One of its more interesting concepts is centred around “Frugal 5G”, which is designed to help those who are still using 3G technologies to transition toward the next generation of wireless in an effective, interoperable, and standardised way. Details, however, are thin on the ground.
“The ‘Frugal 5G’ concept, with its lower investment requirement, will be important to realising connectedness in many developing areas,” added Konstantinos Karachalios, managing director of the IEEE Standards Association. “For many regions of developing countries, one could use and possibly further adapt specific aspects of 5G that fit their needs and can promote economic development without necessarily implementing the full menu.
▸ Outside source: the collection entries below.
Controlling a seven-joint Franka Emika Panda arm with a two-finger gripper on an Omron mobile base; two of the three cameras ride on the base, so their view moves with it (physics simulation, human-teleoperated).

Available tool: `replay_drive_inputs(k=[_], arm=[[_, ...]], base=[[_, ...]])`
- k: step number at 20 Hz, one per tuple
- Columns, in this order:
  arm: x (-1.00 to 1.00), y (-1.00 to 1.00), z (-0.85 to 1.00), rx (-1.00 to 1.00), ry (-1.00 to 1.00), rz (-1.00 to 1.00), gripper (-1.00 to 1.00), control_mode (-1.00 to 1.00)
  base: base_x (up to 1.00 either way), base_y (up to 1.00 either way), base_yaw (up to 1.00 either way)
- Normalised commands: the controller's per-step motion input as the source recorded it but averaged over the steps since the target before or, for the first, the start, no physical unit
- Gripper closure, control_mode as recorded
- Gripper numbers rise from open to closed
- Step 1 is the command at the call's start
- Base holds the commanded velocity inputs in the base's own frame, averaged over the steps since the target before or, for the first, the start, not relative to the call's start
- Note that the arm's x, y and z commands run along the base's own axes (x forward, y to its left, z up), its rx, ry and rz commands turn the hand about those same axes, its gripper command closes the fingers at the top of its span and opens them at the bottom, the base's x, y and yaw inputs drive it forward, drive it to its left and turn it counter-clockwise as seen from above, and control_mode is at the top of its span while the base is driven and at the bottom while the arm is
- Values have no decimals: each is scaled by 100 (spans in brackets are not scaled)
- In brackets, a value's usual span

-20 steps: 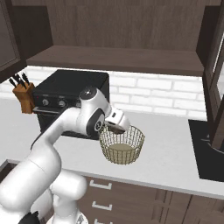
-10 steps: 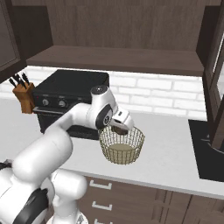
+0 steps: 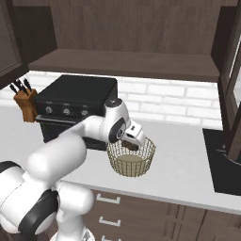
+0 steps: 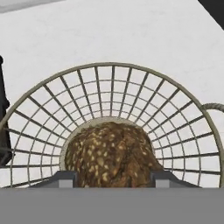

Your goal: Open the cabinet, pick up the bread from the cabinet and place it in the basket. Then move the basket to the dining counter.

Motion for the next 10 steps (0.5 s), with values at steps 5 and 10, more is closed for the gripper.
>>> replay_drive_inputs(k=[5, 10], arm=[[32, -4, -40, 0, 13, 0, 100, -100], [13, -15, -35, 3, 8, 0, 100, -100]], base=[[0, 0, 0], [0, 0, 0]])
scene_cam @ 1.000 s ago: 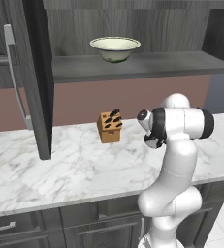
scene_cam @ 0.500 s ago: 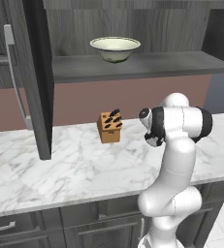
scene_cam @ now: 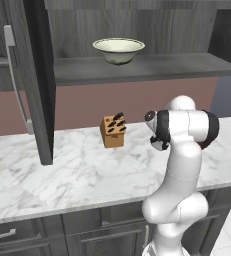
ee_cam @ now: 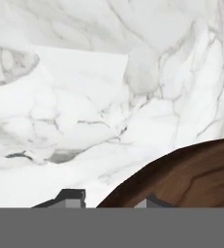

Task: Open the cabinet. Pick the bowls from the counter and place them in the cabinet. Then close the cabinet.

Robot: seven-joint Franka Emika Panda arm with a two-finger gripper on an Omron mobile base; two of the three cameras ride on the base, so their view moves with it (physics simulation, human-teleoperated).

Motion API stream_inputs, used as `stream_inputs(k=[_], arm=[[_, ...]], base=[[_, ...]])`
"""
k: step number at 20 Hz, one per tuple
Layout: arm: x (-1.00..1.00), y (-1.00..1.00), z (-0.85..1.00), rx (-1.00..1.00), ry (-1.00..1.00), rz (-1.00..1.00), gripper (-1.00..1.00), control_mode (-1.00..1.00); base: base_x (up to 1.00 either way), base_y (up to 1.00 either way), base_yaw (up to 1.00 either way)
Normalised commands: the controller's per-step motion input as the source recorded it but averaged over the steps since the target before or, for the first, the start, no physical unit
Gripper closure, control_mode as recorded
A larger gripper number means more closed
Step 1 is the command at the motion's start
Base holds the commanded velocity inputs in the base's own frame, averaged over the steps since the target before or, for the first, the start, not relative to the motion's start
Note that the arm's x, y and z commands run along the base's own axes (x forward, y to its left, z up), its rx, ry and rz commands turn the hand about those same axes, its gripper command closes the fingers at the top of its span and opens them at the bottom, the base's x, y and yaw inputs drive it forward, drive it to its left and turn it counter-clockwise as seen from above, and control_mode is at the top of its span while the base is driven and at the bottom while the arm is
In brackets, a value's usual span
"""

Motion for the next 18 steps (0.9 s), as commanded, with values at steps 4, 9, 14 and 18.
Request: stream_inputs(k=[4, 9, 14, 18], arm=[[-0.14, -0.02, 0.1, 0.0, 0.0, 0.0, 1.0, -1.0], [-0.41, 0.09, 0.21, -0.01, 0.0, 0.08, 1.0, -1.0], [-0.51, 0.57, 0.2, -0.07, 0.0, 0.21, 1.0, -1.0], [-0.62, 0.71, 0.35, -0.11, 0.03, 0.31, 1.0, -1.0]], base=[[0.0, 0.0, 0.0], [0.0, 0.0, 0.0], [0.0, 0.0, 0.0], [0.0, 0.0, 0.0]])
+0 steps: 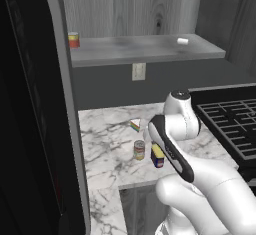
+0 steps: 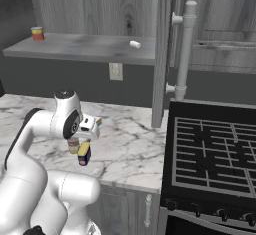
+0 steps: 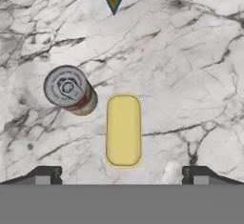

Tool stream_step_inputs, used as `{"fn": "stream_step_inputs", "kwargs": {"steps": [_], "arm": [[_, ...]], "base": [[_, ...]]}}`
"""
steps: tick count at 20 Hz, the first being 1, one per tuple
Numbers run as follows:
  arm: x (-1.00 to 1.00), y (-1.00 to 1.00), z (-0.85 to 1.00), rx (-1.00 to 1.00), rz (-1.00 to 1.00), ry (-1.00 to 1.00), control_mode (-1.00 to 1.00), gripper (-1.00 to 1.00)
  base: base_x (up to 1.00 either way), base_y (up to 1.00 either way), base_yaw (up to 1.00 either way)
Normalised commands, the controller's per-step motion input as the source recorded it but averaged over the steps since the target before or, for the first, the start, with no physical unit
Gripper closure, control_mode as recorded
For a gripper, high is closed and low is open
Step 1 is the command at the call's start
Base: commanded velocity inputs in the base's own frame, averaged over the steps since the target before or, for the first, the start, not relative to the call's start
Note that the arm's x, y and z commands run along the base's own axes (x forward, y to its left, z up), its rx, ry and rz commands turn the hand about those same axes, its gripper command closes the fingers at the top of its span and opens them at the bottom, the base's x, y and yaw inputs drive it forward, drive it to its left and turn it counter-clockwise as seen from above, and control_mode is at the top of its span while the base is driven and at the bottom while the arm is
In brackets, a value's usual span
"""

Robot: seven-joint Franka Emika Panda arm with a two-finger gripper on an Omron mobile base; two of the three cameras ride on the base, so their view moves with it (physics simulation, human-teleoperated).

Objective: Pick the cans from the counter and place them in their designated side in the cabinet.

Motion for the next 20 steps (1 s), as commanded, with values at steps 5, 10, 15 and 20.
{"fn": "stream_step_inputs", "kwargs": {"steps": [5, 10, 15, 20], "arm": [[0.00, 0.00, -0.13, 0.00, 0.00, 0.00, -1.00, -1.00], [0.00, 0.03, -0.15, 0.00, 0.00, 0.00, -1.00, -1.00], [0.00, 0.03, -0.15, 0.00, 0.00, 0.00, -1.00, -1.00], [0.00, 0.03, -0.16, 0.00, 0.00, 0.00, -1.00, -1.00]], "base": [[0.00, 0.00, 0.00], [0.00, 0.00, 0.00], [0.00, 0.00, 0.00], [0.00, 0.00, 0.00]]}}
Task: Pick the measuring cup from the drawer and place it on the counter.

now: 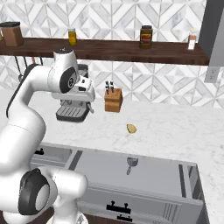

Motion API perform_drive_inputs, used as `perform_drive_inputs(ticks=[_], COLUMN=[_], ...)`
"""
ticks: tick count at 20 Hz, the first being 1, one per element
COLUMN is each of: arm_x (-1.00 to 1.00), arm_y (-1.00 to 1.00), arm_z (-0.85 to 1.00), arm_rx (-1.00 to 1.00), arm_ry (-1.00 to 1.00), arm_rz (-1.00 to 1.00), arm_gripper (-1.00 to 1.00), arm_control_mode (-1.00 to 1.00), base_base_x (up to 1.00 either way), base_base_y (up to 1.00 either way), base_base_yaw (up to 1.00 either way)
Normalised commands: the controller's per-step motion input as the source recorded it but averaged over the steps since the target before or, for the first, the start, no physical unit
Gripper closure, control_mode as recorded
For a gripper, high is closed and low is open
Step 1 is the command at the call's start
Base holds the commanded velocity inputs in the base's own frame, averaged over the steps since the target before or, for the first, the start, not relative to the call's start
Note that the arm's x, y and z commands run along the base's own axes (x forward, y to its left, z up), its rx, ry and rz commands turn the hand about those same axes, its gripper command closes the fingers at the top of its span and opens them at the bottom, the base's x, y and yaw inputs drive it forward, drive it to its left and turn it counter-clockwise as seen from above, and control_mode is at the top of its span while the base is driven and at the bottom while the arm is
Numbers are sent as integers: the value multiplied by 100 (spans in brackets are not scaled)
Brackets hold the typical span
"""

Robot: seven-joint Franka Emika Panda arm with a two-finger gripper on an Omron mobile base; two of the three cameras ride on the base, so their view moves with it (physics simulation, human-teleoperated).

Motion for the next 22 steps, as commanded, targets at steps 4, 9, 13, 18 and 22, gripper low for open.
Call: perform_drive_inputs(ticks=[4, 9, 13, 18, 22], arm_x=[-6, -2, 0, 0, 0], arm_y=[0, 0, 0, 0, 0], arm_z=[0, 0, 0, 0, 0], arm_rx=[0, 0, 0, 0, 0], arm_ry=[0, 0, 0, 0, 0], arm_rz=[0, 0, 0, 0, 0], arm_gripper=[-100, -100, -100, -100, -100], arm_control_mode=[-100, 100, 100, 100, 100], base_base_x=[0, -36, -93, -53, 0], base_base_y=[0, -9, -42, -64, -72], base_base_yaw=[0, -1, -6, -9, -4])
This would contribute to the idea of an inclusive 5G.”
The IEEE believes that the 5G ecosystem is large enough to cover many different areas, and won’t just be an evolution of LTE. It supports a rethink of the “G” generational approach for architectures, core networks and antennas, believing that new services, technologies and frequencies will lead to new industries and business models. It sees multi connectivity across bands and technologies together with carrier aggregation.
It also intends to identify standardisation opportunities and gaps related to 5G, to facilitate the development of new 5G technical architectures. But it’s arriving late to the party, having just held its inaugural 5G meeting last August. Yet it sees no rush – its initial 5G Roadmap concept, set out in December, sets out three distinct timeframes for research, innovation and technology – short term (up to 3 years), mid-term (5 years) and long-term (10 years). The IEEE plans to publish its 5G roadmap between now and October, although initial conversations suggest it will be focused around Connectivity, Ubiquity and Verticals.